First in-vivo Demonstration of Bilateral Blood-Brain Barrier Opening Using Acoustic Holograms in Mice

Abstract

[EN] Focused ultrasound (FUS) with microbubbles allows for non-invasive targeted drug delivery into the central nervous system (CNS) by temporally and locally disrupting the bloodbrain barrier (BBB). However, current FUS technologies are not able to simultaneously target several brain structures. In this work, we open the BBB in two regions in a murine brain using a single-element transducer with a coupled 3D-printed holographic lens, which is designed to simultaneously create two symmetric foci in anesthetized mice in vivo. The proposed approach shows many advantages: (1) simple and low-cost; (2) correction of aberrations due to skull and water cone; and (3) multiple BBB opening (BBBO) locations with only one sonication, becoming a time- and cost-effective therapeutic system for neurological diseases. For the in-vivo experiment, contrast-enhanced, T1- weighted MRI scan was conducted following BBBO, showing gadolinium extravasation at two symmetric focal spots. The two BBBO regions were separated by 3.0 +- 0.7 mm (n=5 mice) compared to 5.3 mm in full-wave simulations.

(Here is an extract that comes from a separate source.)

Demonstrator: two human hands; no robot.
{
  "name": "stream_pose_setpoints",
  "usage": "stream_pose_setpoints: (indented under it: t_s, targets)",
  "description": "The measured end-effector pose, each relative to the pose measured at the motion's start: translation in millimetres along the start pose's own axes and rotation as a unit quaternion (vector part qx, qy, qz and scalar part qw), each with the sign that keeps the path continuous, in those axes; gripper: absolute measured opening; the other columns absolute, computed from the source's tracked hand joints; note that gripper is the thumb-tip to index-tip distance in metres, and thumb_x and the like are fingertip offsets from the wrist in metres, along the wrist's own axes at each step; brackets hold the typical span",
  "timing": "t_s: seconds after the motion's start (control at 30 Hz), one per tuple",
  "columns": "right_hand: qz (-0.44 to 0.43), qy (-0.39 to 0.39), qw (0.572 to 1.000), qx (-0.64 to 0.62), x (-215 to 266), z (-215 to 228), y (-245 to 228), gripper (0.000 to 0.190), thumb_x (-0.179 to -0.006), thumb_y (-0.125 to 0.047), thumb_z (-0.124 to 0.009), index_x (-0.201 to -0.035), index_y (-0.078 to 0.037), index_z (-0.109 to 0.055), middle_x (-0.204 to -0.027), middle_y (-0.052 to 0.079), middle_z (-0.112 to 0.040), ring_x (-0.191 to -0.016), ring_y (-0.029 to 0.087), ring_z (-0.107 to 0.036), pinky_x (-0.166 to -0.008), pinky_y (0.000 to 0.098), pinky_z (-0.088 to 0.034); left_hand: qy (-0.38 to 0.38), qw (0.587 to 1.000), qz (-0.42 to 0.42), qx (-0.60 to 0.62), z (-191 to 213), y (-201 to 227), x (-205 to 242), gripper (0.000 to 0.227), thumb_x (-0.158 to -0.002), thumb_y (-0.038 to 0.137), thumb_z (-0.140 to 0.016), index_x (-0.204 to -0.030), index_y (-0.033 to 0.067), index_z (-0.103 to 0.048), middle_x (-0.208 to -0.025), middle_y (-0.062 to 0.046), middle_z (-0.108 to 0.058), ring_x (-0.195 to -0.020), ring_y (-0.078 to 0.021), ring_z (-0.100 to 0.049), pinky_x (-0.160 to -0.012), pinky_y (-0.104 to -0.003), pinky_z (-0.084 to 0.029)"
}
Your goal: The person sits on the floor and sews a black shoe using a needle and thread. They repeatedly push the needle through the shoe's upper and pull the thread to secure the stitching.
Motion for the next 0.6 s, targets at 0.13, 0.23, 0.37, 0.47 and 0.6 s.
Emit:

This work shows the capability of bifocal ultrasound generation in separate animals using a unique uCT scan. A bilateral BBBO was achieved with a single sonication using a holographic lens in mice, thus improving the efficiency and defining a new approach for several neurodegenerative diseases targeting symmetric brain structures, e.g. hippocampus, putamen or caudate. This study demonstrates the feasibility of hologram-assisted BBBO for targeted drug delivery in the CNS in symmetric regions in separate hemispheres.